Так вот приехала к нам оттуда комиссия. Начали нашу проверку на У-2. Посадили в самолеты и начали с нами летать. Так они проверяли, как мы отреагируем, справимся ли, выкрутим ли штопор. И через несколько дней нас направили в Одессу.

– У Вас остались воспоминания об ощущениях во время первого полета?

– Конечно. Хорошие остались. Теперь я летчик.

Первый раз я не понимал, где земля, а где воздух. Я просто смотрел на приборы и слушал инструктора, делал то, что тот говорил мне. Во второй раз уже проще было, я начал оглядываться по сторонам. А на третий раз меня по маршруту направили, и я научился летать. Проверили наши теоретические знания, спрашивали о службе, аэродинамике. Это основным было. Сказали, что я годен и направили в Одессу.

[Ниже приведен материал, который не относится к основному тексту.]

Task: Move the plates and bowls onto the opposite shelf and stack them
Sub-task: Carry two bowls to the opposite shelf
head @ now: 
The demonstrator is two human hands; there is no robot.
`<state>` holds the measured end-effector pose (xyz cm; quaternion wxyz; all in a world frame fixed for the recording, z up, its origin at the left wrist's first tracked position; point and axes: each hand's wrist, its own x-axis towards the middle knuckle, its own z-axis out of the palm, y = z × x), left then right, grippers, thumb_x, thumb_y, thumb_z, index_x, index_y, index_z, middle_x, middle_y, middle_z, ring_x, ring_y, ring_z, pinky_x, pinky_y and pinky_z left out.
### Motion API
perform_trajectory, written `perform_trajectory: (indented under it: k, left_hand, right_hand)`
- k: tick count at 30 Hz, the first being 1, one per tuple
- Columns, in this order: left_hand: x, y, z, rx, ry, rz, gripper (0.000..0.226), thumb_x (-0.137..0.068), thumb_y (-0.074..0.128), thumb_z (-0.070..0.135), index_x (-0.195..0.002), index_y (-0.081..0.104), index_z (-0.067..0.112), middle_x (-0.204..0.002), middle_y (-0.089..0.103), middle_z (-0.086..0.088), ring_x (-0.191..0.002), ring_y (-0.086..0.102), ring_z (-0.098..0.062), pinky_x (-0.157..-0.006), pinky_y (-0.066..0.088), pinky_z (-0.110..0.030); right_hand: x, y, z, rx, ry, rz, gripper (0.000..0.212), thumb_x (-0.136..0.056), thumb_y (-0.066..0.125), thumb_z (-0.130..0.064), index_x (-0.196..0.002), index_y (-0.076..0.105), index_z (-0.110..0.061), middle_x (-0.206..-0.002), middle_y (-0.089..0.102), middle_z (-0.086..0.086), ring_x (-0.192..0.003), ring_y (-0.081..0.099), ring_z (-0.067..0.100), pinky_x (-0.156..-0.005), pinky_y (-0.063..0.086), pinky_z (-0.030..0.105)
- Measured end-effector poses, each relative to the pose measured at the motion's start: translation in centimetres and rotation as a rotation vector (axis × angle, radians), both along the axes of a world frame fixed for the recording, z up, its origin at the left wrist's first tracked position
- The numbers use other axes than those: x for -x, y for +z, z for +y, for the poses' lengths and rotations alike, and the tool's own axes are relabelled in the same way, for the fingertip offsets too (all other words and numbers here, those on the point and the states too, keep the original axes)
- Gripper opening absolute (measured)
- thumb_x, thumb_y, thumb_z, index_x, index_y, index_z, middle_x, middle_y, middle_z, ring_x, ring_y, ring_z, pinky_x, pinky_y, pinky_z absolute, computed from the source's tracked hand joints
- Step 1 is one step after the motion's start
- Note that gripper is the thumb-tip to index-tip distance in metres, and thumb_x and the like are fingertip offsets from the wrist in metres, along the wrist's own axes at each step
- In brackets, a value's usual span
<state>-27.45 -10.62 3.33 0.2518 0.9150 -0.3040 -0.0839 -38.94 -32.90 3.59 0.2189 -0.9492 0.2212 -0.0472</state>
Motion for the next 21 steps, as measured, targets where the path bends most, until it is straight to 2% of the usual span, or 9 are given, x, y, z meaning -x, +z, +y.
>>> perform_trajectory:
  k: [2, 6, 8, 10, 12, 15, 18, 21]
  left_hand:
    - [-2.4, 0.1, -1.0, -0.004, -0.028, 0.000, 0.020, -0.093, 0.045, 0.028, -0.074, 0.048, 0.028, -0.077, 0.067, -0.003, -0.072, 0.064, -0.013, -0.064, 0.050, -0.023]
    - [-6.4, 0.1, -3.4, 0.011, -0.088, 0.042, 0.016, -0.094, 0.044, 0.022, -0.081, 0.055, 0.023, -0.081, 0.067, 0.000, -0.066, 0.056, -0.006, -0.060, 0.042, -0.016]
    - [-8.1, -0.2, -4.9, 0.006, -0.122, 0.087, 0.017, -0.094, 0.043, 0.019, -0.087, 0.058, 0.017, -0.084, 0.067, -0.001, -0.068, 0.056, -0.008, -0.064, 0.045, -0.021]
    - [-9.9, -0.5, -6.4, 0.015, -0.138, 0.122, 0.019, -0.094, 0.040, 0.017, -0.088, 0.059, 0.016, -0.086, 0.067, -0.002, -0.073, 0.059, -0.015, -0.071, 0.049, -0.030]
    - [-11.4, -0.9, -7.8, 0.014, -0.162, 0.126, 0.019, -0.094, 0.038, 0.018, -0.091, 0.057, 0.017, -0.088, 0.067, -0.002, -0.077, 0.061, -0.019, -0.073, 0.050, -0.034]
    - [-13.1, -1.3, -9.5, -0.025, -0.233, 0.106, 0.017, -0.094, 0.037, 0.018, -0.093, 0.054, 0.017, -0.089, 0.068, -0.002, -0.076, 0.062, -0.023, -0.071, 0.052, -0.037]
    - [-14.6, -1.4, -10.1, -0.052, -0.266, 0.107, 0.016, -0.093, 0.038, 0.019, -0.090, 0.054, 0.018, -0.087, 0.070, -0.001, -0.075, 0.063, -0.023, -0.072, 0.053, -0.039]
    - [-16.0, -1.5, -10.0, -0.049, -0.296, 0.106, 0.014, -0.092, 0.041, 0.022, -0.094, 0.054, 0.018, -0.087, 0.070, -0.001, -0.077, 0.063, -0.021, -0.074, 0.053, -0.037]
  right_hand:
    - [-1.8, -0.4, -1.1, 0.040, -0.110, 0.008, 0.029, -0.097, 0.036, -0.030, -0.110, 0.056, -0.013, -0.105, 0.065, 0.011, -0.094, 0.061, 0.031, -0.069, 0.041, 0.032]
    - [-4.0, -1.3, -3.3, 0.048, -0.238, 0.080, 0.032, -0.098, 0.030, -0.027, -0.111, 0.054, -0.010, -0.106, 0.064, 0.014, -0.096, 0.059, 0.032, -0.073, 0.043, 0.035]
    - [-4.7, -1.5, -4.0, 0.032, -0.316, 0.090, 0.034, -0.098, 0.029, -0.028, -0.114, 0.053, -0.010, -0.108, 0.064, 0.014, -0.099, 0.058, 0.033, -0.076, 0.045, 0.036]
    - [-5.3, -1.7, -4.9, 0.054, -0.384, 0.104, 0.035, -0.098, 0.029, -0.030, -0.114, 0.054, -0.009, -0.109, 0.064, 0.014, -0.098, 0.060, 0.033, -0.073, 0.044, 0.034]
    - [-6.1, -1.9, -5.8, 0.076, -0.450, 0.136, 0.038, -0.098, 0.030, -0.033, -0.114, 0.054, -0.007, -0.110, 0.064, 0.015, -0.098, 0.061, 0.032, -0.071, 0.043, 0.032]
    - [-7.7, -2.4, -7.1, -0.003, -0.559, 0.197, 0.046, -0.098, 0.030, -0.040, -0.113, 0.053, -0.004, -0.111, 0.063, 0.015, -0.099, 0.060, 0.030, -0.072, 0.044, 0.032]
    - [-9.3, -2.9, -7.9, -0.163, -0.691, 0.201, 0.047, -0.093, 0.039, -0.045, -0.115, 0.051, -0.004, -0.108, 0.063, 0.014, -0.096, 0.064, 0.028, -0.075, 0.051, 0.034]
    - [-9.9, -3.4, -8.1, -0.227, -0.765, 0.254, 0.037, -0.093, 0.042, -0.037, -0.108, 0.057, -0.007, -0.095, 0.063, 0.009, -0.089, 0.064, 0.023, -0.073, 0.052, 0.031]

В начале 1938 года мы прибыли туда. Там тоже полгода военная теория была и полгода полеты. Нас вывозили на Р-5, а перед этим проверили наши навыки на У-2. На 18-ый раз я уже самостоятельно летал. К концу года нас выпустили уже младшими лейтенантами. И всех направили в части. Я попал в Брянск в 8-ой летный авиационный полк, потому что я заканчивал бомбардировочный отдел. Там летали на легких моторных самолетах. У них были Р-3 с более сильным двигателем. А фигура та же. Фонарь закрытый. Четыре крыла (верхнее побольше, нижнее поменьше), хвост такой же, как в У-2, два сидения. Но он считался военным самолетом.

Нас проконтролировали, проверили, как летаем. Так прошел год. За это время я успел жениться. Жена моя была из Брянска, училась на 3-ем курсе Воронежского университета. Ее сестра вышла замуж за моего приятеля.

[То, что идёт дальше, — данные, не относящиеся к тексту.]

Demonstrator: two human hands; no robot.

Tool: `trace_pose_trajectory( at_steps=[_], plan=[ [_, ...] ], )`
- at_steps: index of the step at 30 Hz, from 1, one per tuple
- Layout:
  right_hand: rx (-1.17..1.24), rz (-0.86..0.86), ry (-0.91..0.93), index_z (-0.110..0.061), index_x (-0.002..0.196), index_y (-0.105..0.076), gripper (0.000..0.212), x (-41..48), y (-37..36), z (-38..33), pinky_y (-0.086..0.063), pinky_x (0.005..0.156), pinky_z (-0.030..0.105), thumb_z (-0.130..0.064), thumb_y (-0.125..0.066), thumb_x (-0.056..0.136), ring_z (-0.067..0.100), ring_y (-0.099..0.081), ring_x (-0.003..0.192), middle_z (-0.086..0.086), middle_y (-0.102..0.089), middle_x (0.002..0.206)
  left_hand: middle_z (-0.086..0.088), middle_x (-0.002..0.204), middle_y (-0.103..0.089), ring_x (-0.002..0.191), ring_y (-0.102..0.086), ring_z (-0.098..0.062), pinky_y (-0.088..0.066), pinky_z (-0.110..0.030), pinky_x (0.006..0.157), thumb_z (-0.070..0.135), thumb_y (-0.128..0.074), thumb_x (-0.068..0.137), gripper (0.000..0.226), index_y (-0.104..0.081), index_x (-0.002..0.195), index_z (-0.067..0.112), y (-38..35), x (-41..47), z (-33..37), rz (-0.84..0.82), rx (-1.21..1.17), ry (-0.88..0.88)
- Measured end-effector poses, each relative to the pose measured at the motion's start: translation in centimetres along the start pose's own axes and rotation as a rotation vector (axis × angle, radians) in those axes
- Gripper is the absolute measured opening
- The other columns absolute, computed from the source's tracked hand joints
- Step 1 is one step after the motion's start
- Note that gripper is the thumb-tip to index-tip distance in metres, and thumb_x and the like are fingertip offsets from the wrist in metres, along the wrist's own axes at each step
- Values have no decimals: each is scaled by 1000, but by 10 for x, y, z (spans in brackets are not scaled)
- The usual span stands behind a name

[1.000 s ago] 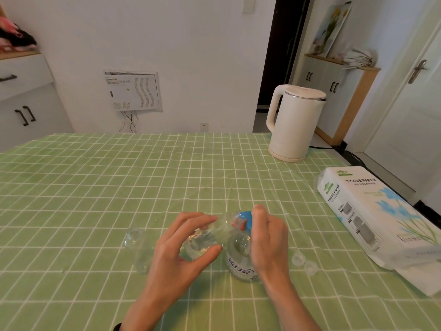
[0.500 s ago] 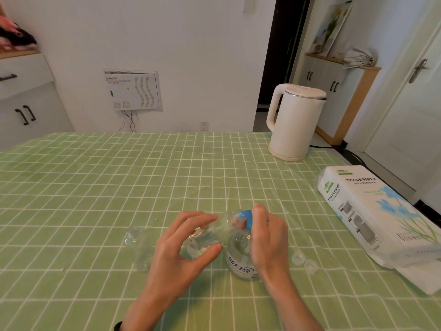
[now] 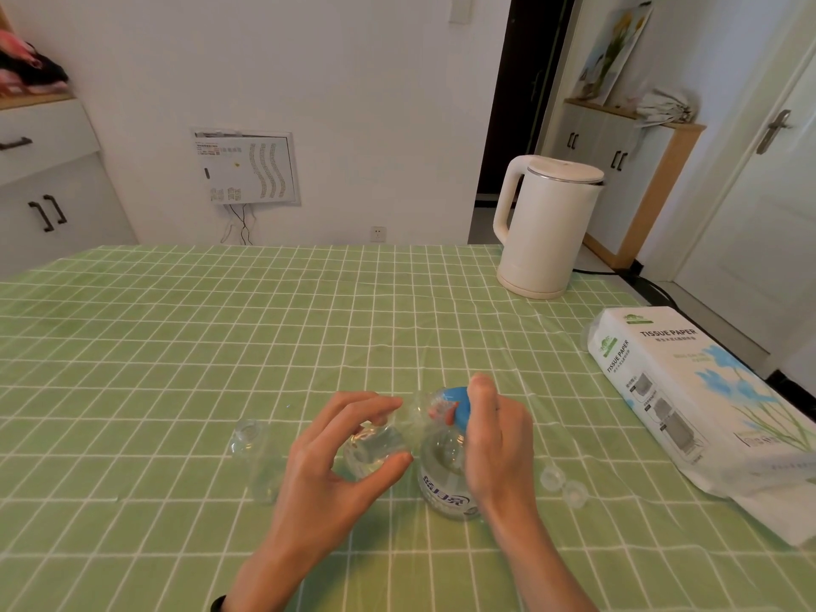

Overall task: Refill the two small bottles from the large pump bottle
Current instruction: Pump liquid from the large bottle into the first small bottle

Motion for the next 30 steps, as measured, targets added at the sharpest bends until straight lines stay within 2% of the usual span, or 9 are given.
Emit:
trace_pose_trajectory(
  at_steps=[2,4,7,11,13,15,20,27,30],
  plan=[
    [-2,-5,-2,-3,55,-57,67,0,1,0,-48,58,48,-55,-32,88,33,-49,51,11,-62,52,14,115,-70,107,-69,-12,-49,-13,90,32,-82,81,47,-68,125,38,0,0,0,-9,0,-1],
    [5,-2,-6,-8,54,-59,65,-1,2,1,-47,57,46,-56,-33,88,29,-48,49,13,-61,52,14,115,-70,107,-69,-12,-49,-14,90,33,-81,81,47,-68,126,39,0,-1,-1,-12,-1,-1],
    [-3,-20,-47,3,62,-61,79,-2,1,2,-51,62,49,-63,-29,91,37,-52,55,19,-63,58,13,116,-70,108,-69,-13,-50,-14,90,33,-82,82,47,-67,126,39,0,-1,-2,-9,-8,-2],
    [-6,-17,-39,4,61,-57,87,-2,0,1,-44,56,44,-70,-26,94,18,-41,46,1,-48,46,16,118,-72,109,-70,-10,-51,-14,90,34,-81,82,48,-67,128,39,0,-1,-1,-11,-12,10],
    [5,-19,-40,4,61,-60,87,-3,0,0,-45,56,45,-70,-28,93,24,-44,46,3,-51,46,17,118,-73,109,-71,-10,-53,-16,90,34,-80,83,48,-68,129,39,0,-1,0,-23,-16,21],
    [14,-18,-45,2,58,-60,83,-3,1,-2,-44,55,43,-67,-29,92,28,-45,47,5,-53,45,18,117,-74,109,-72,-10,-54,-17,90,34,-80,84,47,-68,129,38,0,-1,0,-37,-21,32],
    [-9,5,0,-22,47,-41,52,-2,2,-4,-31,53,34,-54,-34,87,9,-31,45,-10,-36,42,19,116,-75,108,-72,-8,-52,-13,90,33,-78,84,45,-71,128,34,0,-3,-1,-54,-3,47],
    [2,-11,-53,-24,51,-62,72,-3,1,0,-41,56,37,-72,-27,91,13,-41,45,9,-47,46,19,115,-75,105,-73,-11,-53,-15,92,33,-80,83,47,-69,129,36,-1,-3,-2,-51,-15,46],
    [1,-3,-42,-21,54,-67,75,-3,0,0,-41,54,38,-73,-27,92,16,-43,43,2,-50,44,19,114,-74,105,-72,-10,-53,-15,92,34,-81,83,48,-68,129,38,0,-3,-3,-54,-13,49]
  ],
)
Point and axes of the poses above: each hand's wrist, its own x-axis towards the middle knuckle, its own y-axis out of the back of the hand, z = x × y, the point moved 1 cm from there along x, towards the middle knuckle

В начале 1940 года собрали группу летчиков. По количеству самолётов получилось два лётчика на один самолет. Тогда нас отправили группой в Воронеж учиться на современном боевом самолете. Это уже был май 1940 года. Около леса была посадочная площадка, которую хорошо сделали, закатали. На ней мы и начали обучаться. Самолеты прислали сразу с завода. Тогда они назывались ДБ-3. Сказали, что, если начнется война, мы будем на них летать. Вначале нас обучали, а потом уже мы самостоятельно летали. Потом пошли на полигон, учились бомбить. Итак, я готов был к боевым действиям, хотя сделал только 20 вылетов, из которых 5 или 6 – на боевое применение. Первые 18 были с инструктором. Он мне давал задания, а я учился на нем виражи делать.

– Самолет Р-3 Вам понравился?

– На нем я чувствовал себя трактористом, потому что с двух сторон были выхлопные патрубки. В кабину половина всего дыма попадала, на лицо мне. Все копотью обмазанные были. Не хотели мы летать. А что делать? Вот так летали, потом садились и шли умываться.

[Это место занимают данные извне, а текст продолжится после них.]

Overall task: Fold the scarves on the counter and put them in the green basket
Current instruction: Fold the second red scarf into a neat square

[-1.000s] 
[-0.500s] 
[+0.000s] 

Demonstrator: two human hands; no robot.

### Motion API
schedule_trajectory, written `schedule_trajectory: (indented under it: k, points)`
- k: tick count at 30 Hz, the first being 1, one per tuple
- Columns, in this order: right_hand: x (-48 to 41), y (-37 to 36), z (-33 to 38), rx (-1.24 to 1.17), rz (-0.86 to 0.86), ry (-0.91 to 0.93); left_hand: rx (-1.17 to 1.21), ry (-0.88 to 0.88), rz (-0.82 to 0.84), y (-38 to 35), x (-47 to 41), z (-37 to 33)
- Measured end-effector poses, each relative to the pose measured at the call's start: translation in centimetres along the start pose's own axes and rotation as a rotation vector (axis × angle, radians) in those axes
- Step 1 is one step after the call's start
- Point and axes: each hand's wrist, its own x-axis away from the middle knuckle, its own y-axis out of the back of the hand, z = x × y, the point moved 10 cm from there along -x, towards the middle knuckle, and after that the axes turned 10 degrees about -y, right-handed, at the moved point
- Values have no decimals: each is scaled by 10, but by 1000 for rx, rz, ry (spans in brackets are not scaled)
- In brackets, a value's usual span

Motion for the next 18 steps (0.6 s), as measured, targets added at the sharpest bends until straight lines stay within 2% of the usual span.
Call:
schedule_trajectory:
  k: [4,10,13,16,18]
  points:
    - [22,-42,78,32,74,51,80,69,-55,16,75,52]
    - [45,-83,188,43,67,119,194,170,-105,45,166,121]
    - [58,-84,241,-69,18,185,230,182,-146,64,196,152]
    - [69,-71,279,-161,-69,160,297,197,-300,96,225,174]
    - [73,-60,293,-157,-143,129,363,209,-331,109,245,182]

Двигатель у него хороший был. Хотя у него скорость, высота, бомбовая нагрузка совсем другие.

Когда мы научились летать на самолете ДБ-3, нас, летчиков и штурманов, собрали. Из этой молодежи создали 98-й дальнебомбардировочный авиационный полк в городе Калинин. Только более опытные из нас были командирами звеньев. И здесь наши самолеты стали уже ДБ-3Ф называться. Кабины были более продолговатые, острые. Меня назначили командиром экипажа.

Там мы полетали, а зимой нас отправили всем полком в Шаталово. Это была южная часть Смоленской области. Там мы остановились. А недалеко от нас сел этот полк, где Гастелло совершил свой подвиг.

До конца войны нам не давали выходных, каждое воскресенье объявляли тревогу. А мы что делали? Хватали противогазы, брали оружие, штурман брал карты, радисты – коды. И бежали на аэродром. А там – цементные бомбы. Кадры от командира эскадрильи, звеньев вылетали на полигон бомбить, а мы только наблюдали за ними. Мы летали строем, девяткой. Я был в третьей эскадрилье, слева впереди шел командир. Летали мы по небольшому маршруту, потом расходились и садились по одиночке.

– А приближение войны Вы вообще чувствовали, или это была полная неожиданность?

– Чувствовали. Бомбардировщиков к войне готовили. Мы знали, что скоро полетим туда. С нами часто делились информацией политработники, рассказывали, что фашисты готовы развязать войну против нас. Говорили нам готовиться. В 1938 году немцы захватили Чехословакию, потом Австрию. Мы знали, что они будут завоевывать все европейские государства, чтобы потом пойти на нас. То есть об этом мы получали полную информацию, все понимали и готовились.

– А Вы до войны успели освоить по программе ночные полеты?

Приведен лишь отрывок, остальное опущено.